Entry-level Teslas are on the more affordable end, and with the base Model 3 starting below $40,000 MSRP with a tax credit as of May 2023, it is hard to deny that a less expensive Tesla Model 3 is an excellent option for those drivers who have the means to maintain a charge conveniently. More savings can be found with the Tesla Model 3 Performance and Long Range Models, which are eligible for a $7,500 tax credit. If you need any more convincing, here are three vehicles that make the Tesla Model 3 look affordable in comparison.
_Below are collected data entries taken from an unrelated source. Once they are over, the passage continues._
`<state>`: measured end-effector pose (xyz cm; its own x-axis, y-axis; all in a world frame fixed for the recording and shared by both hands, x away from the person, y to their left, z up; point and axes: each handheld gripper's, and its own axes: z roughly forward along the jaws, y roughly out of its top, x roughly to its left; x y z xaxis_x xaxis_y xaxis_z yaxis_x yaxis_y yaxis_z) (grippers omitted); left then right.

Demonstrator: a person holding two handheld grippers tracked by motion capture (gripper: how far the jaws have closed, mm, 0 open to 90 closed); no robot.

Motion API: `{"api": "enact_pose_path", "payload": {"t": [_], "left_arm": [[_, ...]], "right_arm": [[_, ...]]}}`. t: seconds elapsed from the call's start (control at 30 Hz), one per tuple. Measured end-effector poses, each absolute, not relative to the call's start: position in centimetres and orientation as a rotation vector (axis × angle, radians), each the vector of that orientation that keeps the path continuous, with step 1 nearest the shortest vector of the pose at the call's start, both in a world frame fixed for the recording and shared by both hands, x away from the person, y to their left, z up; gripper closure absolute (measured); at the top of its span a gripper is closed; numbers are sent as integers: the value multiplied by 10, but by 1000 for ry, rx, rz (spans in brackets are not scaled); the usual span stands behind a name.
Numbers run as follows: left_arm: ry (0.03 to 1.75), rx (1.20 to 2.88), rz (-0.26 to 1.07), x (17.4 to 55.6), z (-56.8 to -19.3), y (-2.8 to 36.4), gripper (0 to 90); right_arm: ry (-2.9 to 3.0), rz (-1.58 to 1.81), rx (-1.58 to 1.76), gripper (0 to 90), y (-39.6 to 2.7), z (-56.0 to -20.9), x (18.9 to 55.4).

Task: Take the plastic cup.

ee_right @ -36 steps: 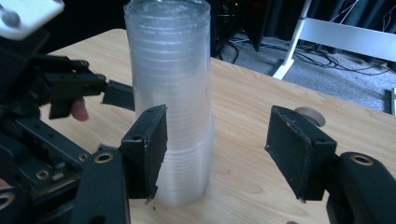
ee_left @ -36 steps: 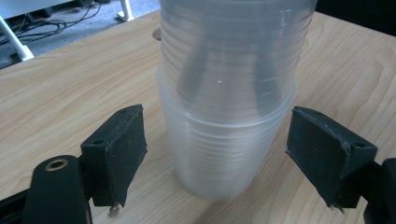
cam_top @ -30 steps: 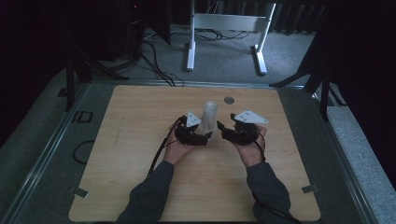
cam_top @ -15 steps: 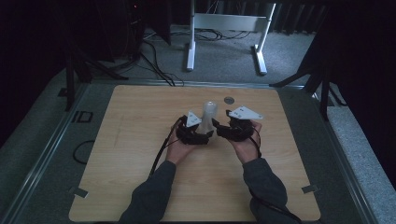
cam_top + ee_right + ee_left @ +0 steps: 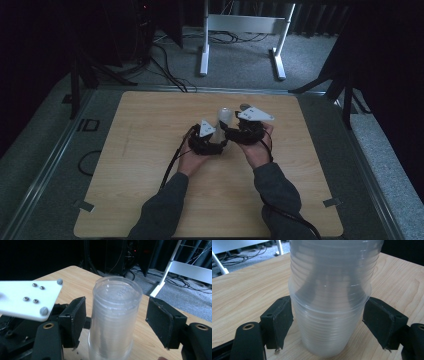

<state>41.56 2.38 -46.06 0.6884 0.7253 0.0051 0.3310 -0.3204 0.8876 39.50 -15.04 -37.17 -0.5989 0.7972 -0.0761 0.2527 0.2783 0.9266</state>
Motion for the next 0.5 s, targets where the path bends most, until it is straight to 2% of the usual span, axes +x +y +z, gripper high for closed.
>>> {"api": "enact_pose_path", "payload": {"t": [0.5], "left_arm": [[810,1916,514,415,-462,23,245]], "right_arm": [[2035,1288,973,333,-138,-374,415]]}}
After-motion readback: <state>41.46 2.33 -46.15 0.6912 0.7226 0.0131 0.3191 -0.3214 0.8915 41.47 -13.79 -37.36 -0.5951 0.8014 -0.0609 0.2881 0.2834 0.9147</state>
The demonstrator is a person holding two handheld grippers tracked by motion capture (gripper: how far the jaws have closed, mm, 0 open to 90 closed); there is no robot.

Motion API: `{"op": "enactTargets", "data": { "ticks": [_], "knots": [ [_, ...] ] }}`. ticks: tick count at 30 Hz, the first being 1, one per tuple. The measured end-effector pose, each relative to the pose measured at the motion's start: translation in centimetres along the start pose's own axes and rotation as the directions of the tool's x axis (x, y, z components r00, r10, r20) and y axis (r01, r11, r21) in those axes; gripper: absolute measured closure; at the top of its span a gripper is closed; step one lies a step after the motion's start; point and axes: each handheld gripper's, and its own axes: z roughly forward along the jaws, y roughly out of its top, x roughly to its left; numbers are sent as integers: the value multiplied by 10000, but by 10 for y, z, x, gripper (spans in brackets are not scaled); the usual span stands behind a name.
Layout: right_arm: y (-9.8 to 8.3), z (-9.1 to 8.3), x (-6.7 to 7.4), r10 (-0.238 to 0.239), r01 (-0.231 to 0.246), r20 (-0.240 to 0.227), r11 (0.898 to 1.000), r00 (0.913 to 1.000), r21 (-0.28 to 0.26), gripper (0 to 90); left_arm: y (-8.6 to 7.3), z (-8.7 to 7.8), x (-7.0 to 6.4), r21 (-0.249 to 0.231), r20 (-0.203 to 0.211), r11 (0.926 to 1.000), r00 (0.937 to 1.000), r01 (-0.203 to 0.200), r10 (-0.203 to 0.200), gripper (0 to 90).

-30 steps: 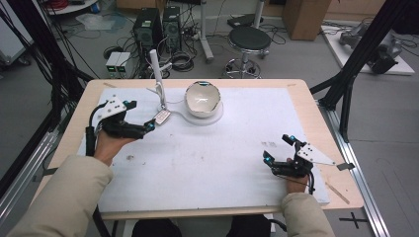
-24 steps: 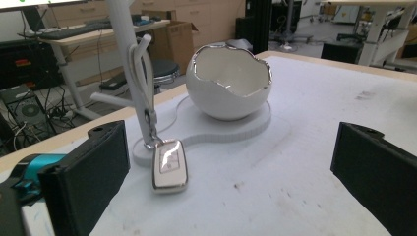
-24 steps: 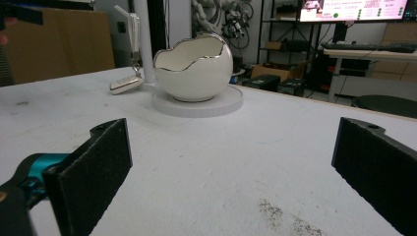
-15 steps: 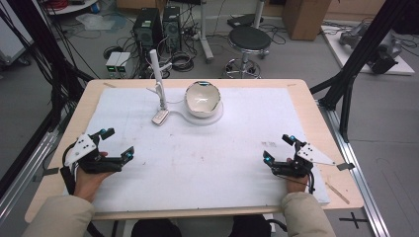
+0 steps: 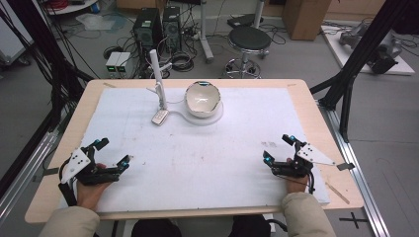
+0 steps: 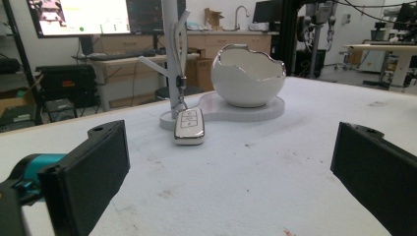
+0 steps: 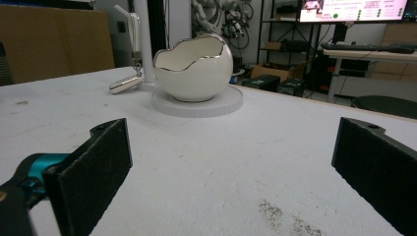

The Toyota Crown is a bit bigger and not fully electric

A white 2023 Toyota Crown, one of the competitors to the Tesla Model 3, driving down a city street.
2023 Toyota Crown | Toyota

The Toyota Crown caught the automotive world by surprise when an American release was announced for this model that is typically only available overseas. The Crown offers intense styling and a dramatic style change for Toyota, a typically conservatively-run company. The Crown offers solid technology with a large touchscreen, wireless smartphone integration, and fantastic fuel economy for the base hybrid model, achieving around 42 mpg city and 41 mpg highway numbers.

Despite the Toyota Crown’s larger size, it is tough to ignore that the Crown is still a traditional hybrid vehicle that requires fuel. Even though the fuel economy numbers are solid, regular oil changes and other internal combustion engine maintenance charges will add up over time. Combine this with the fact that the Toyota Crown starts at $39,950 MSRP, according to Toyota, and you are paying thousands more for a Toyota than a Tesla, which has many more technological features and fewer maintenance costs.

The Nissan Maxima has a higher MSRP than the Tesla Model 3

Yes, the Nissan Maxima has a more expensive starting MSRP than the Tesla Model 3 after tax incentives. The base Nissan Maxima starts at $38,340 MSRP and comes with a standard list of solid safety features and a 3.5-liter V6 engine. With that V6 engine comes subpar fuel economy numbers at 20 mpg city and 30 mpg highway, according to Nissan.

While this V6 pumps out 300 hp, which is a little better than the 283 hp offered by the standard Tesla Model 3, the Model 3 offers more torque and isn’t stuck with an awkward CVT transmission like the Maxima. The Nissan Maxima offers a luxury car interior space, but the technology offerings leave much to be desired. With a small standard 8-inch touchscreen display found on the Nissan Maxima, the Tesla Model 3 performs and impresses on every level for a cheaper price and a lower cost of ownership.

The Subaru Legacy Touring XT is a surprise entry

The Subaru lineup is full of solid SUV offerings, including the much-anticipated refreshed Crosstrek. If you visit a Subaru dealer today, you might miss the Subaru Legacy, a sedan built on the Outback’s platform. An anemic base 182 hp engine is standard, with a 260-hp turbo four-cylinder available on the Touring XT model. All-wheel drive is standard, but that’s about where the good news ends.

The Subaru Legacy Touring XT offers a good amount of space in the cabin, and on the Touring XT model, leather is standard, but the technology offerings found with the Legacy still fall far short of the Model 3’s. Even worse is the fuel economy with the turbo four-cylinder model achieving around 27 mpg combined. For anemic power, a small number of tech features, and a price (around $38,000) higher than the base Model 3, it is tough to calculate how much you are getting with a Subaru Legacy XT over a Tesla Model 3.